## Your objective
The expected output is the data below, character for character, without its pictures.

──────────────────────────────

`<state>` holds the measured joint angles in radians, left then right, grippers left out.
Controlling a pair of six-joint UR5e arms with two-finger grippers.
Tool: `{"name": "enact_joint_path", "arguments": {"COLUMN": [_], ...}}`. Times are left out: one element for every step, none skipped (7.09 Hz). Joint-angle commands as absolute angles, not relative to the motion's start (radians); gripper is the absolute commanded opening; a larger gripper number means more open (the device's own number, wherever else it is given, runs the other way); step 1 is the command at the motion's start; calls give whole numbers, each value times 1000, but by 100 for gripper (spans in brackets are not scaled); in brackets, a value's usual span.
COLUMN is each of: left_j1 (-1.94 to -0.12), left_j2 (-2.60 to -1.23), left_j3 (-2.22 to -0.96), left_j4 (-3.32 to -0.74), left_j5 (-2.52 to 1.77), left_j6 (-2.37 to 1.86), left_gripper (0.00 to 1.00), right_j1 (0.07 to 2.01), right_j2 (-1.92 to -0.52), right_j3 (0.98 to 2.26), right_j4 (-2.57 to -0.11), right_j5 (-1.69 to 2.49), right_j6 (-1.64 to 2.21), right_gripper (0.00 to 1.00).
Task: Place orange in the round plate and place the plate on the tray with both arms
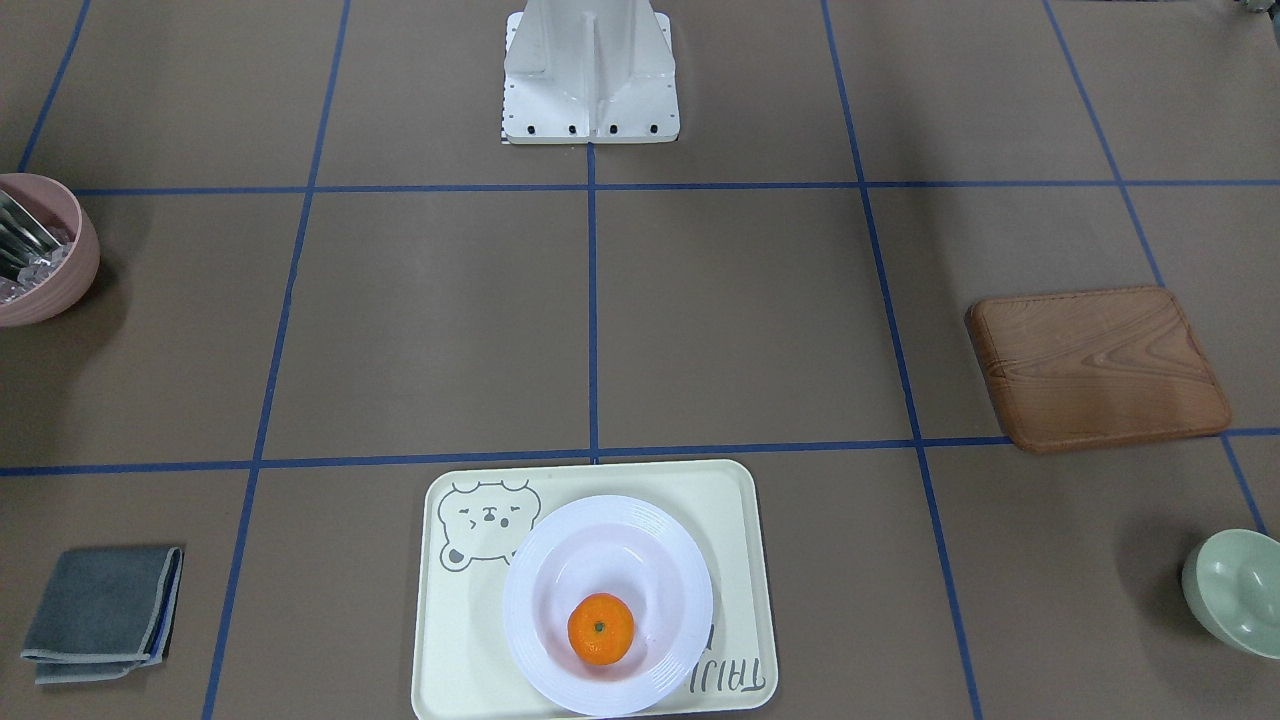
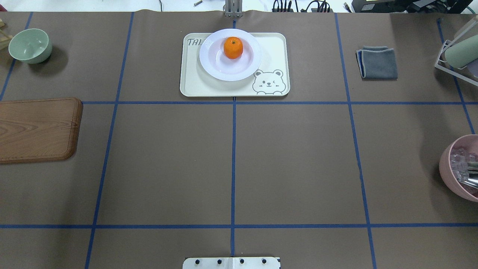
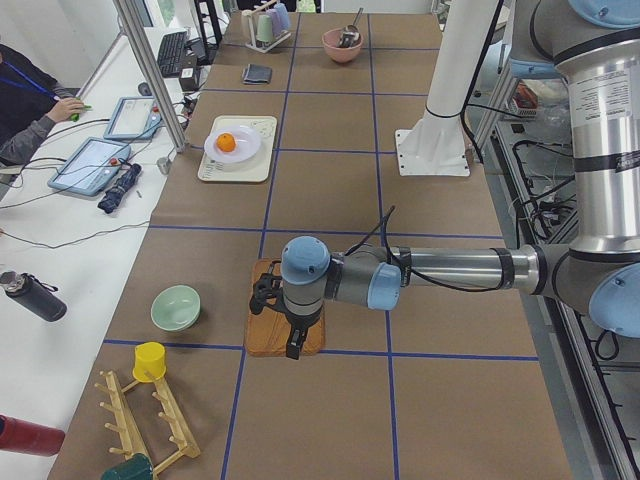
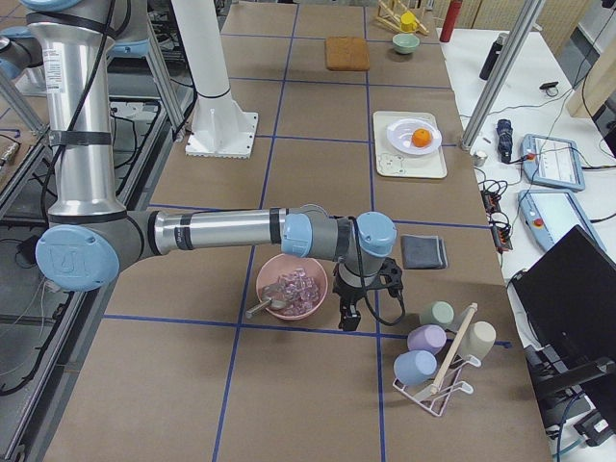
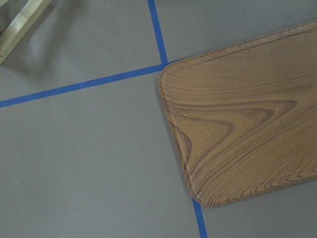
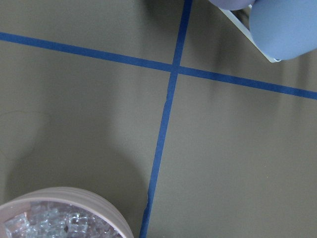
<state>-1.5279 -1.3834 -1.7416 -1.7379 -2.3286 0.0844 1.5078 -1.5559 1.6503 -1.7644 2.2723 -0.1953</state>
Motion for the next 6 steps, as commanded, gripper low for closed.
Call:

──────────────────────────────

## Answer to this task
`<state>` holds the measured joint angles in radians, left then right, grippers left out.
Controlling a pair of six-joint UR5e arms with two-finger grippers.
Tool: `{"name": "enact_joint_path", "arguments": {"COLUMN": [_], ...}}`. Times are left out: one element for every step, none skipped (7.09 Hz). Joint-angle commands as absolute angles, not relative to the motion's start (radians); gripper is the absolute commanded opening; a larger gripper number means more open (the device's own number, wherever else it is given, runs the other way); step 1 is the command at the motion's start; calls give whole numbers, each value times 1000, but by 100 for gripper (spans in brackets are not scaled); in brackets, a value's usual span.
COLUMN is each of: left_j1 (-1.94 to -0.12), left_j2 (-2.60 to -1.23), left_j3 (-2.22 to -0.96), left_j4 (-3.32 to -0.74), left_j5 (-2.52 to 1.77), left_j6 (-2.37 to 1.86), left_gripper (0.00 to 1.00), right_j1 (0.07 to 2.01), right_j2 (-1.92 to -0.52), right_j3 (0.98 to 2.26), right_j4 (-2.57 to -0.11), right_j5 (-1.69 to 2.49), right_j6 (-1.64 to 2.21), right_gripper (0.00 to 1.00).
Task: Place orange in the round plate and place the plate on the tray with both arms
<state>-1.5279 -1.3834 -1.7416 -1.7379 -2.3286 0.0844 1.5078 -1.5559 1.6503 -1.7644 2.2723 -0.1953</state>
Motion for the next 6 steps, as commanded, gripper low for closed.
Call:

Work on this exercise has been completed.